The null space of M is isomorphic to the space \({\mathcal N}=\{S\in {\mathcal S}_ n | S(x_ j)=0\quad \forall j\in {\mathbb{Z}}\}\) of null splines and for the case where the knots and nodes are N-periodic with \(x_{j+N}=x_ j+1\) and \(\xi_{j+N}=\xi_ j+1,\) \(j\in {\mathbb{Z}}\), we prove Theorem 1: (a) The dimension of \({\mathcal N}\) is m, and \(m=\infty\) if and only if \(\exists\) a nontrivial null spline with compact support. (b) If \(m<\infty\), then \({\mathcal N}\) is spanned by m eigensplines \(S_ j(x)\) with \(S_ j(x+1)=\lambda_ jS_ j(x), j=1,2,...,m\) where \(\lambda_ 1<...<\lambda_ m\) and \((-1)^ N\lambda_ j>0, j=1,2,...,m\). Corollary: Given \(y=(y_ j)\in \ell^{\infty}\), the interpolation problem \(S(x_ j)=y_ j,\quad j\in {\mathbb{Z}},\quad S\in {\mathcal S}_ n\cap L^{\infty}(R)\) is uniquely solvable if and only if \(m<\infty\) and \((- 1)^ N\lambda_ j\neq 1 \forall j=1,2,...,m\). For the case \(N=2\), precise values of m and conditions for which \(\lambda_ j\neq 1\) are given.

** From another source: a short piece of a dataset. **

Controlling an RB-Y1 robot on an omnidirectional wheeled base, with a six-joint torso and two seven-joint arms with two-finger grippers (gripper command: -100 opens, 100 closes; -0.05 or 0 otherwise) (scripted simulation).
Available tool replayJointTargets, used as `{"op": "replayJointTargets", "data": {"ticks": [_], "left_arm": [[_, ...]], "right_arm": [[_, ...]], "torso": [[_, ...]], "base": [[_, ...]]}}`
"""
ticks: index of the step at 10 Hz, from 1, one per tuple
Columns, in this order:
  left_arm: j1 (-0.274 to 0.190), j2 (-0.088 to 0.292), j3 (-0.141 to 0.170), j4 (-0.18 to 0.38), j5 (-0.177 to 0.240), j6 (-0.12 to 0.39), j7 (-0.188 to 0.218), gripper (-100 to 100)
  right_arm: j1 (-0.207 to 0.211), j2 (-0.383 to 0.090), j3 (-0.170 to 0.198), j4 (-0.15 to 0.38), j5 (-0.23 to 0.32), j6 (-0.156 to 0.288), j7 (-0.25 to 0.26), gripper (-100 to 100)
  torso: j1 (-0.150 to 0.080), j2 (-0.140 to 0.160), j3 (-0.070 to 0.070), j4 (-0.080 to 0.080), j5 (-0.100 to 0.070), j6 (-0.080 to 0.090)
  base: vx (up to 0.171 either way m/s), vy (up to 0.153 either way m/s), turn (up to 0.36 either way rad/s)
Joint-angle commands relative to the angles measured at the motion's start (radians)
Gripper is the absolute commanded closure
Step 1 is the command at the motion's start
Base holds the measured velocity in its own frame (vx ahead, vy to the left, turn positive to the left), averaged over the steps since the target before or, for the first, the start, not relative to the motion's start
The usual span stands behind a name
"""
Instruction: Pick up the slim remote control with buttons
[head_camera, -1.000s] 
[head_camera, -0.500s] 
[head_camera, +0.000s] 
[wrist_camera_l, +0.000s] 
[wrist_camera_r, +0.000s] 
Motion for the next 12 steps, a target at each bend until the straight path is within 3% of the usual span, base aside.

The matrix M possesses the block Toeplitz structure and it is shown that the eigenvalues \(\lambda_ j\), \(j=1,2,...,m\) of the eigensplines \(S_ j\in N\) are the nonzero zeros of the determinant of its symbol. The results of this paper are supplements to the earlier works of A. S. Cavaretta jun., W. Dahmen, C. A. Micchelli and P. W. Smith (see references therein) and have been substantially improved and generalized by T. N. T. Goodman [ibid. 95, 39-57 (1983; Zbl 0526.41004)].